Nepal has been facing the second wave of coronavirus, supposedly associated with new variants known as B.1.617 (Indian’s home grown) B.1.1.7, a variant that has spread widely in Britain and in the United States. Whichever variant may have played the role in raising Nepal’s current positivity rate of around 35 per cent, the world’s highest, the situation right now is certainly calamitous. The government has enforced curfews in several districts in order to prevent the transmission of virus and hopes to build necessary health infrastructures during the interim period. It has inoculated about 210,000 people so far with vaccines at its disposal. Vaccination drive has been on hold due to shortage of vaccines.

Unethical act
Nepal has not been delivered the Indian supplies for which it has already paid for understandable reasons.

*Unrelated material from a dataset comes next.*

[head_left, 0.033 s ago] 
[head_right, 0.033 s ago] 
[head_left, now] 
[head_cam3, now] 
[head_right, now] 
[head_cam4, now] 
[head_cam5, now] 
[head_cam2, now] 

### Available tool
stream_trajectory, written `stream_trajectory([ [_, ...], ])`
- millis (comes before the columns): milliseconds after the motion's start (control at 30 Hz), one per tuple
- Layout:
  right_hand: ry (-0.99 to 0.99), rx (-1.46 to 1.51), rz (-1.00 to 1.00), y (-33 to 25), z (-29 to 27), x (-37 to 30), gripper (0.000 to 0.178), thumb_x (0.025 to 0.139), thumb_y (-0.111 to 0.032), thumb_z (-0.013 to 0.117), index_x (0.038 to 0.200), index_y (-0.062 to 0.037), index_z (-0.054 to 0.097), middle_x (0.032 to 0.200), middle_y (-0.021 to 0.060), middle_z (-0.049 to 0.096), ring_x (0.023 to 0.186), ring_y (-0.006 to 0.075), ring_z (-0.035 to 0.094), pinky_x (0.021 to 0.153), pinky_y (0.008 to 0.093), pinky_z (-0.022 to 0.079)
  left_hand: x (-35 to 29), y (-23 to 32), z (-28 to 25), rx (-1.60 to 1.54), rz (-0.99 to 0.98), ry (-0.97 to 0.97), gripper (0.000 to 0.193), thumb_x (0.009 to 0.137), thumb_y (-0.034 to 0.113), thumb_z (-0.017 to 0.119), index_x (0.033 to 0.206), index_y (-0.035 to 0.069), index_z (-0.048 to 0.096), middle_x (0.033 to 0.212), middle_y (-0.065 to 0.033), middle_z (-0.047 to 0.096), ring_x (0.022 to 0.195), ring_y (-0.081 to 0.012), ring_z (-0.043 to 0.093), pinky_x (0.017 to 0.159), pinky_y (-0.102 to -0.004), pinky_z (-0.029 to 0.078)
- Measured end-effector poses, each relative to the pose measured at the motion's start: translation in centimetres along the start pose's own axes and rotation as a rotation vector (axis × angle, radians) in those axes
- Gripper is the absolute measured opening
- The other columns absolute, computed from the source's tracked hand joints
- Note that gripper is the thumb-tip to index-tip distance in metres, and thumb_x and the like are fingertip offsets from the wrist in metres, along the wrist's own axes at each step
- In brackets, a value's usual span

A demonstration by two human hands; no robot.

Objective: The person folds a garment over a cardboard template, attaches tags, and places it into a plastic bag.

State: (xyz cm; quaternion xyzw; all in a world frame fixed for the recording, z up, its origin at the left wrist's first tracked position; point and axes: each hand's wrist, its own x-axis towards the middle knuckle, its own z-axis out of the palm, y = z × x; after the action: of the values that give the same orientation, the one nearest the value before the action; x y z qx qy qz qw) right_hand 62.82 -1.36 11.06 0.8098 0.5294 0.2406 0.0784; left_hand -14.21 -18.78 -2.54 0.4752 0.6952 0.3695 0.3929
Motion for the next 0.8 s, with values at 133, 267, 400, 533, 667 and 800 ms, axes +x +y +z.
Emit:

The percentage of vaccinated people in Nepal is very low. It is unlikely that this number will go up in the foreseeable future despite government’s initiative to procure vaccines from abroad. It is immoral for wealthy nations amassing abundant quantities of vaccines and be hesitant to share the extra supplies to other nations. The global shortage has been obscured by pockets of vaccine abundance in rich countries. Of late, the US has announced that it is going to share 60 million doses of AstraZeneca vaccine to other countries. But that would be tantamount to a drop in the ocean as billions of people in the world need early vaccination.
Vaccine rollout is an issue of life and death. Some have argued that vaccination is universal human right. Sooner the rich nations with vaccines in abundance realise that shortage of vaccines threatens to upend progress against the pandemic, the better for all of us. Undisputedly, no one is safe until everyone is safe.